Ao lidar com os doentes em questão, parece-me essencial explorar respeitosa e atentamente a sua história pessoal, a sua história de vida exterior e interior, e “escutar” não só o que é dito, mas também as omissões. Para uma relação terapêutica de confiança, é necessária a protecção fiável da auto-estima do paciente. Ele precisa de sentir que a sua auto-percepção corporal, bem como toda a sua pessoa, é aceite não de uma forma julgadora, mas com atenção incondicional. Só assim podem ser revelados sentimentos poderosos de impotência, estar à mercê dos outros, vergonha ou medo existencial. O poder transformador destes sentimentos no esquecimento, mas também na memória, torna-se assim novamente acessível. A memorização, combinada com a auto-aceitação e no conhecimento do passado, permite uma auto-imagem mais completa. Estar ligado às próprias feridas e necessidades facilita o pleno reconhecimento das necessidades dos outros. Esta consciência, se bem sucedida, é a base de uma nova liberdade (não apenas sintomática).
Mensagens Take-Home
- As perturbações dissociativas são classificadas no CID-10 no capítulo F44. Contudo, a terminologia heterogénea entre as disciplinas médicas com termos como “perturbações funcionais”, “perturbações psicogénicas”, no mundo anglófono “perturbações somatoformes”, e as diversas manifestações tornam difícil uma visão uniforme e uma boa cooperação entre investigação e clínica.

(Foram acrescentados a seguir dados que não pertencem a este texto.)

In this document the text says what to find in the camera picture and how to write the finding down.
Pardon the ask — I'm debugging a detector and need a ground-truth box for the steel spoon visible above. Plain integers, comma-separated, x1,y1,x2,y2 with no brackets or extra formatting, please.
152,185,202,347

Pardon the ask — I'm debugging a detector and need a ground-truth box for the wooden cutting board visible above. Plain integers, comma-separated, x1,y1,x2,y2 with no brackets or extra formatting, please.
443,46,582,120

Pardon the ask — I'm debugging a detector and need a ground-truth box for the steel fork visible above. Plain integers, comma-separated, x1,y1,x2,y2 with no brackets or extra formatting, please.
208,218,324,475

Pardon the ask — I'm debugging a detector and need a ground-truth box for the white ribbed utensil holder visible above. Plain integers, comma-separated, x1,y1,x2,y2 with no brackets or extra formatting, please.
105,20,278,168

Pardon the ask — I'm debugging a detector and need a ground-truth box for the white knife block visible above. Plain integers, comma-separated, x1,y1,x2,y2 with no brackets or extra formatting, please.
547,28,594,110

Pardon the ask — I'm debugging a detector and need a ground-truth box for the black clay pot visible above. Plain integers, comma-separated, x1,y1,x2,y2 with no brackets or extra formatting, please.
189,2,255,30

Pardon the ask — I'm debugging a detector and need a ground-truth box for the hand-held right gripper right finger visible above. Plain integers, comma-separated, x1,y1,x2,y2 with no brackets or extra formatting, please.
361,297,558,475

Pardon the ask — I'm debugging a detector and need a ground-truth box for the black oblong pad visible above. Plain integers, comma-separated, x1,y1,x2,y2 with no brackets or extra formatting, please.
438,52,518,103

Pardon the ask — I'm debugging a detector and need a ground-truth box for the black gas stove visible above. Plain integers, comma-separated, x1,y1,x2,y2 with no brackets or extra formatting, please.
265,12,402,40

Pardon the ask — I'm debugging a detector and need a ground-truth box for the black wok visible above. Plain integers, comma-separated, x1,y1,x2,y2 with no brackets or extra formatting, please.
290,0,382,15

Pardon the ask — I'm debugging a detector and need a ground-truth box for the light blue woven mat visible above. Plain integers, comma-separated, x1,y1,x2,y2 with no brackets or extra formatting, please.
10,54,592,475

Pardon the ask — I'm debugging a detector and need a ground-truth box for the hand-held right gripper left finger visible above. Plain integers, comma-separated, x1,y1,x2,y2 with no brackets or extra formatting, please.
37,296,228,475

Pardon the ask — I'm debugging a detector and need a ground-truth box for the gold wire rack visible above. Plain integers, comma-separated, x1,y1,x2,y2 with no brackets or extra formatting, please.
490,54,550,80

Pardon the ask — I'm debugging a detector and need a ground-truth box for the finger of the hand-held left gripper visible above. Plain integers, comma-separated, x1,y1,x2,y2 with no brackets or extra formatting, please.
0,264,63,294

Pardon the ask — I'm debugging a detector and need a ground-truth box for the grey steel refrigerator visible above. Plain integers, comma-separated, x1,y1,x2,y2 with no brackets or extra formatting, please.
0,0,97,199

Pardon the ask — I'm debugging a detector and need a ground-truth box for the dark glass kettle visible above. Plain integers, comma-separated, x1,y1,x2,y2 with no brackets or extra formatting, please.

- As directrizes de diagnóstico exigem a exclusão de uma causa orgânica, características clínicas e provas de uma causa psicológica dos sintomas.
- As descobertas actuais da psicodinâmica, da imagiologia e da epigenética complementam-se mutuamente e estão a desenvolver-se no sentido de uma compreensão mais profunda e holística.
- A terapia inclui uma abordagem sintomática com fisioterapia para distúrbios de movimento dissociativos e psicoterapia. Esta última oferece a possibilidade de integração, auto-aceitação e transformação.
Literatura:
- Veith I: Hysteria. A História de uma Doença. Chicago: A Universidade de Chicago, 1965.
- Stone J, Perthen J, Carson AJ: Revisão. “A Leg to Stand On” de Oliver Sacks: um relato autobiográfico único de paralisia funcional. J Neurol Neurosurg Psychiatry 2012; 83(9): 864-867.
- Hustvedt S: Chorei durante quatro anos e quando parei, estava cego. Neurofisiol Clin 2014; 44(4): 305-313.
- Ron M: Explicando o inexplicado: compreendendo a histeria. Cérebro 2001; 124(6): 1065-1066.
- Vuilleumier P: Circuitos cerebrais implicados na paralisia psicogénica em distúrbios de conversão e hipnose. Neurofisiol Clin 2014; 44(4): 323-337.
- Jang KL, et al: Estudo gémeo da experiência dissociativa. J Nerv Ment Dis 1998; 186(6): 345-351.
- Klengel T et al: A desmetilação de ADN FKBP5 específica de alelo medeia as interacções traumáticas gene-criança. Nature Neuroscience 2013; 16(1): 33-41.
- Sattel H, et al: Breve psicoterapia psicodinâmica interpessoal para pacientes com distúrbios multisomatoformes: ensaio controlado aleatório. Br J Psiquiatria 2012; 200(1): 60-67.
- Sojka P, et al: Processamento da Emoção em Desordem Neurológica Funcional. Psiquiatria de Frente 2018; 9: 479.
- Berkhoff M, et al: Developmental Background and Outcome in Patients with Nonepileptic Versus Epileptic Seizures: Um Estudo Controlado. Epilepsia 1998; 39(5): 463-469.
- Koelen J. et al: Eficácia da psicoterapia para a doença somatoforme grave: meta-análise. Br J Psiquiatria 2014; 204(1): 12-19.
InFo NEUROLOGIA & PSYCHIATRY 2018; 16(6): 24-27.